* Requirement: Of all the lines in this material, how many have the word "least"? Give only the number.
┄┄┄┄┄┄
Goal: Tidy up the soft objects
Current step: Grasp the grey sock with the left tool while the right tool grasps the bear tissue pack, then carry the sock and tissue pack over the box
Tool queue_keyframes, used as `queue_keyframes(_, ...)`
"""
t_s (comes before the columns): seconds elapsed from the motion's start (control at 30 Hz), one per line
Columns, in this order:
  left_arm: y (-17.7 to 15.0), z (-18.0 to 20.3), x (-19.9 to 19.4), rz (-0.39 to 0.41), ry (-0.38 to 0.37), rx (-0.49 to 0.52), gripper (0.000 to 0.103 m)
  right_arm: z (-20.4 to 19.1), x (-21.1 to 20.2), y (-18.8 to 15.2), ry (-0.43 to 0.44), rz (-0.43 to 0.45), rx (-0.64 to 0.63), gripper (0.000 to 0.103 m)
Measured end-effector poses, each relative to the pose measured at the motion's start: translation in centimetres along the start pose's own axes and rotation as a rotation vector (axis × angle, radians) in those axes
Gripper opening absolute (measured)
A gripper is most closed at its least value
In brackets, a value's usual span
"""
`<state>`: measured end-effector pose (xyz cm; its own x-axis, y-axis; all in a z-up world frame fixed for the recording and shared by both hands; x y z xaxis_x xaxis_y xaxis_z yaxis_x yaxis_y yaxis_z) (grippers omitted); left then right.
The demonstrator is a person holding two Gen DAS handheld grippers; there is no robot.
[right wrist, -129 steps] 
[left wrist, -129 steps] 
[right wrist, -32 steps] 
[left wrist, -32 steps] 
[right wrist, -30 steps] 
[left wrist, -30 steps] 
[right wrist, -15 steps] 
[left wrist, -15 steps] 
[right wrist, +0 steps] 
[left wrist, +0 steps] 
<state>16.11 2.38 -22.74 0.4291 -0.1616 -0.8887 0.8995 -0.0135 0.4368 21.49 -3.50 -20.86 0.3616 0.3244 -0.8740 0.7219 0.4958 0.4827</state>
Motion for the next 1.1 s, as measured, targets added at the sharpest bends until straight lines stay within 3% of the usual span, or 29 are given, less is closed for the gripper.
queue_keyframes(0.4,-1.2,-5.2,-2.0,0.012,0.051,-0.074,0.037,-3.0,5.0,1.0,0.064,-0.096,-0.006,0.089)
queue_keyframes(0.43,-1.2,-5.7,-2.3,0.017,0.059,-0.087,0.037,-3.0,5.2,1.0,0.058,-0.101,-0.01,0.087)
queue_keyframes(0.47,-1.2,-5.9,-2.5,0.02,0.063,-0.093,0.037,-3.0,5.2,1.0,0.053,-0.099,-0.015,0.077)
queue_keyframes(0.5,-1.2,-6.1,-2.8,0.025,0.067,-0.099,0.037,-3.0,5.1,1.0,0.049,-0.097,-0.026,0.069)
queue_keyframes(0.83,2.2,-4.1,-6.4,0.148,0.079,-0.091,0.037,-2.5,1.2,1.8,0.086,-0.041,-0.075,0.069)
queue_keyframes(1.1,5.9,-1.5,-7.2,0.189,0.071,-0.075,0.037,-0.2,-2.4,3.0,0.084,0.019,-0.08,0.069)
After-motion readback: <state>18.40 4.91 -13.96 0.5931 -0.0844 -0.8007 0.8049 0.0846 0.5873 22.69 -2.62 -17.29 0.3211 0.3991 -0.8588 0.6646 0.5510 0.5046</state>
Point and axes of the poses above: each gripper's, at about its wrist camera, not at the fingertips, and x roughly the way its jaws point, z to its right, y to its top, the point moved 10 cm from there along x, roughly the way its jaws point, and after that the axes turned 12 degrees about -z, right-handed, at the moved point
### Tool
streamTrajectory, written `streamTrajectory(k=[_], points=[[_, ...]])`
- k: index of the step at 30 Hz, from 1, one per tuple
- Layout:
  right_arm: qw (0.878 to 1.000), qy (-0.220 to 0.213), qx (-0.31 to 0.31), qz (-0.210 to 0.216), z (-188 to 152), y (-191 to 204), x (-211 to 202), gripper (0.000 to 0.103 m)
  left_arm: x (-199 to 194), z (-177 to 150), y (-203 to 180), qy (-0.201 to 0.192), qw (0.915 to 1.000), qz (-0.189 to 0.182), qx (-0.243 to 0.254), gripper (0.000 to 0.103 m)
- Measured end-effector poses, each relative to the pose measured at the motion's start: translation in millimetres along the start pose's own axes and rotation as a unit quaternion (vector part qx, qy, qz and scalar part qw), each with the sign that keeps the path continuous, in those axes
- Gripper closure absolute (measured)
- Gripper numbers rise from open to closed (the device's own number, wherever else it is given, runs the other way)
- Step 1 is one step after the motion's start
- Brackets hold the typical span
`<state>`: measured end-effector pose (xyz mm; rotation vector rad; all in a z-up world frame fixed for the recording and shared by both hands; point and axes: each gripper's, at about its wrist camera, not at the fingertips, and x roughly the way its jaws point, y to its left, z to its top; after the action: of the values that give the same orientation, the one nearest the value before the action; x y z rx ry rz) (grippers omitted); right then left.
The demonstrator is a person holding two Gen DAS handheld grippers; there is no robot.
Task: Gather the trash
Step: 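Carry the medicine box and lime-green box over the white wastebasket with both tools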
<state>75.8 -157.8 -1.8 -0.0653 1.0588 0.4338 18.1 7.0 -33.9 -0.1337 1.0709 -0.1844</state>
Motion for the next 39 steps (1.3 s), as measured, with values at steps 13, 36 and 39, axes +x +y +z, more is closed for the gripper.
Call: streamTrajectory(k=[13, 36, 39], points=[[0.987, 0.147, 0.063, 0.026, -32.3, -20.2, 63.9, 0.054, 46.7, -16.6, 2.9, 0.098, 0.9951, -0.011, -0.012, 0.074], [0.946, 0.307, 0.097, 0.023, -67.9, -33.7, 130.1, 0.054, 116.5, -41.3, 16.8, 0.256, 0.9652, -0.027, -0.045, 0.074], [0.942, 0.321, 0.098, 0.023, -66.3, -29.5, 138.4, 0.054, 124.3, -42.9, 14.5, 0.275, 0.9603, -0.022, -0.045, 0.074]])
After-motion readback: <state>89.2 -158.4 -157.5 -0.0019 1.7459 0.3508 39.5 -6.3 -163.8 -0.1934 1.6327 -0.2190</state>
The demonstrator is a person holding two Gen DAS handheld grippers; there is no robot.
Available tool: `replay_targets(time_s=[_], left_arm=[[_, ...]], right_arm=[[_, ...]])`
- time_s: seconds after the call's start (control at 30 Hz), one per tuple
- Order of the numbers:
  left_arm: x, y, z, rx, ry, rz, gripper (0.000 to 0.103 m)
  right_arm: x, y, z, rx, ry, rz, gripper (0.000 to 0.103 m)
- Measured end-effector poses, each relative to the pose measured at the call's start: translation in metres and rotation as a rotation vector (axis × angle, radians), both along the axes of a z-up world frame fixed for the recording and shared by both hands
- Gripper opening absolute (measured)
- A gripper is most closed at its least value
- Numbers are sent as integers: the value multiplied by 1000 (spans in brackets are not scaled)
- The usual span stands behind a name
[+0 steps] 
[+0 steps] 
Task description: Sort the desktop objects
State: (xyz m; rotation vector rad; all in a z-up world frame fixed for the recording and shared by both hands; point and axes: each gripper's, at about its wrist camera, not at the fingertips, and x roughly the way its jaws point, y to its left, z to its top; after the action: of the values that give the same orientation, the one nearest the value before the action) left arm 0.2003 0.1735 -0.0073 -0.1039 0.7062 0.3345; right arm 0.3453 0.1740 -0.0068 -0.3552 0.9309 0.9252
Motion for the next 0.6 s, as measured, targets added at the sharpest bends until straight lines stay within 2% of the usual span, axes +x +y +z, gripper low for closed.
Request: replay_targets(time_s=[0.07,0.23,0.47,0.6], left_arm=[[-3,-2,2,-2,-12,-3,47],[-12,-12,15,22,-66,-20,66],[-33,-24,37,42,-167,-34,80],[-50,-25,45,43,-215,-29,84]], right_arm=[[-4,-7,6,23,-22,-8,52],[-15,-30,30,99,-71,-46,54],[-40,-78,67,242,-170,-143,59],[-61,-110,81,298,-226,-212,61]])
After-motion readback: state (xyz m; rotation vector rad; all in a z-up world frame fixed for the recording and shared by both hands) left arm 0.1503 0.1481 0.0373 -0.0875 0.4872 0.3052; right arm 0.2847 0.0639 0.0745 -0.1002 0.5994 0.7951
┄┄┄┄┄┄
* Written answer: 2